Restate word for word the entries below, starting with the line with "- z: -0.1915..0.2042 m" and continuing through the line with "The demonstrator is". Include both of those lines and no others.

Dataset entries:
Content starts

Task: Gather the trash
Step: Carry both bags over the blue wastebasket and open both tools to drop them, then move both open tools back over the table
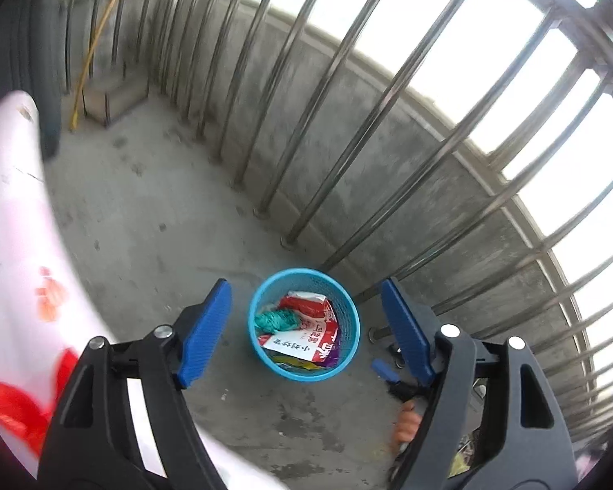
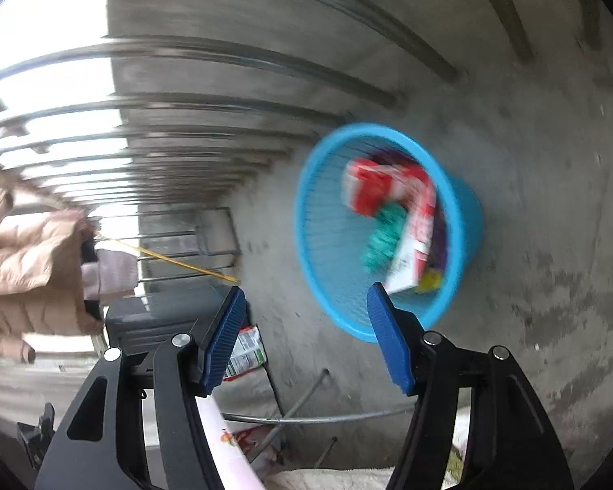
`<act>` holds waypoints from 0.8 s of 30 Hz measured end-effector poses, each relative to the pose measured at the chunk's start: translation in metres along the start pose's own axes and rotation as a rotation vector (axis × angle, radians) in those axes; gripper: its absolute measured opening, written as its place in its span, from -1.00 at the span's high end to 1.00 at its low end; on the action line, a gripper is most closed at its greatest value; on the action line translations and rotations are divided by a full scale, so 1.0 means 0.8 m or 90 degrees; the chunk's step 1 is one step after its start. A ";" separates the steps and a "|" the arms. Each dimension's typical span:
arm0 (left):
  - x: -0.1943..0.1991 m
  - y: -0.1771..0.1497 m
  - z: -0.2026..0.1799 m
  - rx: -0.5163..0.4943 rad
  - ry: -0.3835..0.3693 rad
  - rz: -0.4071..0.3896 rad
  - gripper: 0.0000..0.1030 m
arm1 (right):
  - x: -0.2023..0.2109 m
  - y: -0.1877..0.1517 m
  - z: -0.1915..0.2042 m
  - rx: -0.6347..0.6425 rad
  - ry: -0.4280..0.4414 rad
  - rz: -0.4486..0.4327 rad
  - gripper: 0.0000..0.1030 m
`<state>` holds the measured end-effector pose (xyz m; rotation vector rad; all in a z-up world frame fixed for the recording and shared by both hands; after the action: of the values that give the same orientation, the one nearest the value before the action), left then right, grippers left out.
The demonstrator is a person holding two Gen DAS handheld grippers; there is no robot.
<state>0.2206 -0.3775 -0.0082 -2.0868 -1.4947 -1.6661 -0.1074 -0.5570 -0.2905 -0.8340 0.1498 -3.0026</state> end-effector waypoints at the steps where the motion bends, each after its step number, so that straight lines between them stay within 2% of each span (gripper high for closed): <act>1: 0.020 -0.009 0.002 -0.008 0.003 -0.015 -0.43 | 0.008 -0.006 0.024 0.036 -0.001 -0.004 -0.19; 5: 0.104 -0.052 0.028 -0.023 0.037 -0.084 -0.52 | 0.012 -0.042 0.119 0.190 -0.038 0.011 -0.19; 9: 0.185 -0.110 0.085 0.021 0.091 -0.146 -0.55 | -0.019 -0.118 0.219 0.367 -0.079 0.082 -0.19; 13: 0.237 -0.161 0.147 0.077 0.164 -0.180 -0.59 | -0.054 -0.198 0.279 0.489 -0.088 0.167 -0.20; 19: 0.297 -0.243 0.256 0.213 0.230 -0.213 -0.59 | -0.116 -0.325 0.327 0.610 -0.096 0.299 -0.21; 24: 0.333 -0.306 0.332 0.321 0.262 -0.244 -0.59 | -0.156 -0.397 0.344 0.663 -0.125 0.364 -0.21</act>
<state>0.2156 0.0711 -0.0242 -1.1801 -1.9742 -1.4811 0.1430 -0.2586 -0.0890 -0.7346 -0.9109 -1.9936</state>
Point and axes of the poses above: each gripper's, at about its wrist camera, not at the fingertips, and x roughly against the way its jaws point, z to its left, y to its top, the point moved 4 cm from there along -x, roughly the way its jaws point, and after that the axes turned 10 degrees about z, right-handed, at the moved point
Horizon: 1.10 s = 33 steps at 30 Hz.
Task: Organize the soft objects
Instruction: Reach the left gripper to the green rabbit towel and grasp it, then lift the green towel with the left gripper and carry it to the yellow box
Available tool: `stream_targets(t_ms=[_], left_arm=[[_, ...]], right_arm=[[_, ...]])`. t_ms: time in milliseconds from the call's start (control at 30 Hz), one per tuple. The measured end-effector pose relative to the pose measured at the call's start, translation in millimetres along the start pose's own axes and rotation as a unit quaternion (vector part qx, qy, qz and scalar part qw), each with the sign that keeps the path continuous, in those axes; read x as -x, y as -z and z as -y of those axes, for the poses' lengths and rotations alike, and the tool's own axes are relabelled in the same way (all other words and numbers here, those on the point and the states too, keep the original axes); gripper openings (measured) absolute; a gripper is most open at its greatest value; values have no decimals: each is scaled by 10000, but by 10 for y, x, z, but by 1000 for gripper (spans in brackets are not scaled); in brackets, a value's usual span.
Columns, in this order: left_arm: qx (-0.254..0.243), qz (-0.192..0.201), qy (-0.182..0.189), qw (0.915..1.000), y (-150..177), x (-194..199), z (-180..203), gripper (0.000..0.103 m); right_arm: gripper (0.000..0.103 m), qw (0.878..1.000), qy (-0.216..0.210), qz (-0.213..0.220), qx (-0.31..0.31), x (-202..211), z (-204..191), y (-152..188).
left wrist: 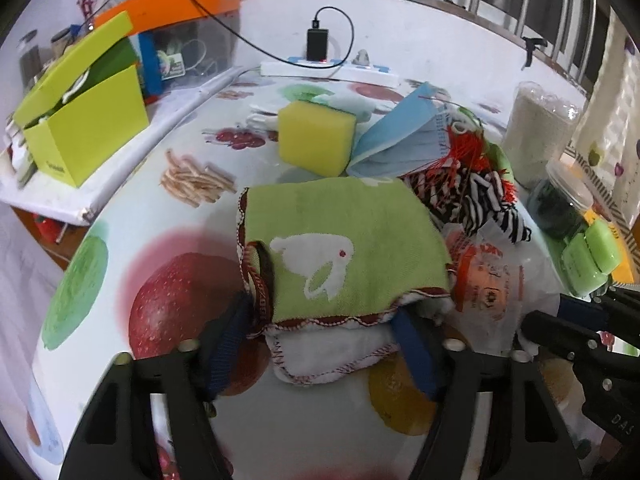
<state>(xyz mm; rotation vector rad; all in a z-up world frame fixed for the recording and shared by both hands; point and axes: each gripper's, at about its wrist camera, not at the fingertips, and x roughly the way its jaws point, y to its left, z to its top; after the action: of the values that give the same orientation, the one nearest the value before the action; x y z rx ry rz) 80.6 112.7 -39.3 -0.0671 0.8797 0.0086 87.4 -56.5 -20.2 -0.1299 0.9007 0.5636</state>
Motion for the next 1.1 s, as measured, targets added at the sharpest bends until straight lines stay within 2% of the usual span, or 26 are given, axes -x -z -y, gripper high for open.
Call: stream_targets(t_ms=[33,67,133,233,367,700,933,1100], left_arm=[[-23,20,38,10000,-3,7,-1,43],[-43,26,75,10000,-2,12,3,39],[-76,53,147,9998,12,37,17,23],[-8,91,154,9998,50,95,17,20],[117,181,187,9996,114,227,-25,19],[132,712,78,9973,114,712,-51,19],[-7,1055,124,9943,57,1042,65,19],[-93,1146,261,9930,27,1164,192,19]], right_arm=[[20,10000,-4,11,0,9,-5,1],[20,10000,-9,24,1,22,-8,4],[20,10000,-10,54,13,53,-9,11],[20,9999,3,112,23,106,-5,19],[20,9998,28,202,16,196,3,45],[20,9991,33,424,-9,424,-23,110],[20,9980,69,621,-19,604,-26,127],[20,9970,101,771,-36,737,-5,121]])
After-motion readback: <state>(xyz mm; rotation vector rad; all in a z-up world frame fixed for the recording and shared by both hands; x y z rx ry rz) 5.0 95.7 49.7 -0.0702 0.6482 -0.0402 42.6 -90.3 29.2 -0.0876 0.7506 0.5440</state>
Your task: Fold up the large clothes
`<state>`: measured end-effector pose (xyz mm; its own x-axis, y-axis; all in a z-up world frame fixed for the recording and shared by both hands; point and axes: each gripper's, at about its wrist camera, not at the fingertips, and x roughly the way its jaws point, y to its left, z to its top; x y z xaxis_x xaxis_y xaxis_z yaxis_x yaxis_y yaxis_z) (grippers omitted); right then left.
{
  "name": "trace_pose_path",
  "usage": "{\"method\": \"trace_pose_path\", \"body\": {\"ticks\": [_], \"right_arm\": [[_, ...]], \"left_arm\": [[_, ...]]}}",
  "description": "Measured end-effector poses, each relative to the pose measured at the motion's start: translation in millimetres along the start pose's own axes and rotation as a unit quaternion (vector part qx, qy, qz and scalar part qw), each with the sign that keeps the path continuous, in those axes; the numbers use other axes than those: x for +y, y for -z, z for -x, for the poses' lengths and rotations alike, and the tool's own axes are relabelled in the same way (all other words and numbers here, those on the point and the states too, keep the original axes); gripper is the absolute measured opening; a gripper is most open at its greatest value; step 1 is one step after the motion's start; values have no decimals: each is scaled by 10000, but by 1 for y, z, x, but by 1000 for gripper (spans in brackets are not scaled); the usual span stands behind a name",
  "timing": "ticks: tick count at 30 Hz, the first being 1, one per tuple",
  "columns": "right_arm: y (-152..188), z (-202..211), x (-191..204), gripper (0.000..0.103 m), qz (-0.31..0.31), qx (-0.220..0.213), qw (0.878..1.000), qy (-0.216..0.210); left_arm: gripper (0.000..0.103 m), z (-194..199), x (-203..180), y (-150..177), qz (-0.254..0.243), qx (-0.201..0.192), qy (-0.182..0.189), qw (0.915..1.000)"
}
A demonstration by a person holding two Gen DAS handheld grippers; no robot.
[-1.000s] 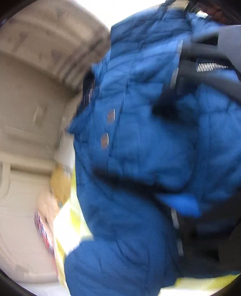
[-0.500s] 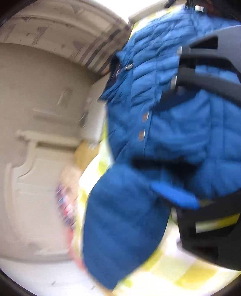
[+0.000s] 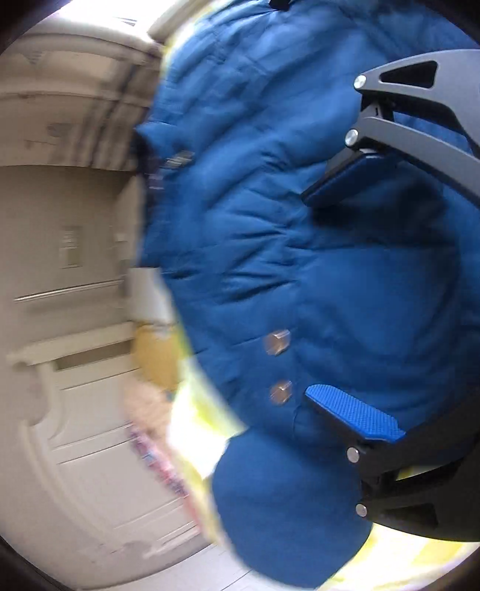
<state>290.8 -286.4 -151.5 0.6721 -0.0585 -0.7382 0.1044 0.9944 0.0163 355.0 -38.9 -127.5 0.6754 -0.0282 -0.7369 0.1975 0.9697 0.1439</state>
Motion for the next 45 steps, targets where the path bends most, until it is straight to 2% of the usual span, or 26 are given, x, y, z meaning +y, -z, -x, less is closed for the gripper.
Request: {"method": "trace_pose_path", "body": {"ticks": [2, 4, 6, 10, 11, 12, 14, 16, 18, 20, 23, 24, 26, 29, 32, 33, 35, 36, 39, 41, 42, 44, 45], "right_arm": [[-1, -3, 6, 62, 201, 122, 9997, 45], [-7, 1, 3, 61, 142, 110, 9998, -104], [-18, 5, -2, 60, -19, -207, 9995, -230], [-53, -2, 10, 53, 139, -556, 9983, -46], [-60, -9, 13, 48, 197, -499, 9986, -41], [-66, -27, 20, 44, 307, -222, 9992, 90], [-69, -64, 26, 44, 368, 370, 9985, 177], [-73, -64, 25, 44, 336, 451, 9982, 185], [-81, -56, 19, 43, 145, 441, 9989, -2], [-91, -44, 13, 43, 43, 71, 10000, -40], [-105, -45, 12, 43, -68, -235, 9993, 267], [-109, -57, 14, 43, 38, -170, 9990, 410], [-109, -91, 15, 44, 168, 394, 9977, 523], [-118, -94, 16, 42, 48, 467, 9973, 571], [-122, -69, 16, 42, -307, -268, 9987, 305], [-121, -72, 19, 42, -225, -248, 9987, 391], [-113, -94, 28, 45, 89, 258, 9991, 334], [-108, -103, 33, 45, 315, 326, 9983, 372], [-110, -87, 34, 45, 108, 342, 9980, 520], [-105, -66, 46, 45, 26, 91, 9994, 341], [-99, -55, 60, 51, 234, -59, 9996, 149], [-87, -52, 87, 66, 826, 11, 9966, 43], [-75, -61, 104, 66, 1277, 201, 9914, 202]], "left_arm": [[100, 3, 10, 0, 201, -25, 255, 9995], [100, 3, 19, 3, 375, -23, 443, 9983], [100, 1, 23, 4, 408, -8, 485, 9980], [100, 0, 20, 5, 403, -36, 503, 9979], [100, 1, 20, 7, 443, -59, 558, 9974], [100, 1, 20, 4, 492, -69, 617, 9969], [100, -1, 26, 3, 621, -100, 769, 9951], [100, -1, 28, 3, 691, -111, 838, 9940], [100, -1, 28, 2, 704, -111, 854, 9938], [101, -3, 25, 2, 648, -58, 783, 9948], [101, -4, 20, 1, 509, -5, 626, 9967], [101, -4, 19, 1, 503, 0, 619, 9968], [101, -4, 22, 1, 547, -15, 683, 9962], [101, -3, 24, 1, 593, -23, 736, 9955], [101, -4, 21, 1, 555, 0, 690, 9961], [101, -5, 21, 1, 541, 6, 679, 9962], [101, -5, 20, 1, 539, 2, 683, 9962], [101, -5, 21, 1, 553, 1, 700, 9960], [101, -4, 23, 0, 595, -18, 750, 9954], [101, -5, 22, 0, 596, -7, 740, 9955], [101, -5, 21, 0, 586, -6, 725, 9956], [101, -6, 20, 0, 567, -1, 702, 9959], [101, -6, 21, 0, 571, 2, 709, 9958]]}}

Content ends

**EXERCISE ANSWER:**
  - z: -0.1915..0.2042 m
  - rx: -0.6347..0.6425 rad
  - ry: -0.4280..0.4414 rad
  - rz: -0.4486..0.4327 rad
  - gripper: 0.0000..0.1030 m
`<state>` holds the measured end-effector pose (xyz m; rotation vector rad; all in a z-up world frame fixed for the recording and shared by both hands; after the action: of the values that give the same orientation, the one nearest the value before the action), left then right, grippers left out.
The demonstrator is a person holding two Gen DAS handheld grippers; there is no robot.

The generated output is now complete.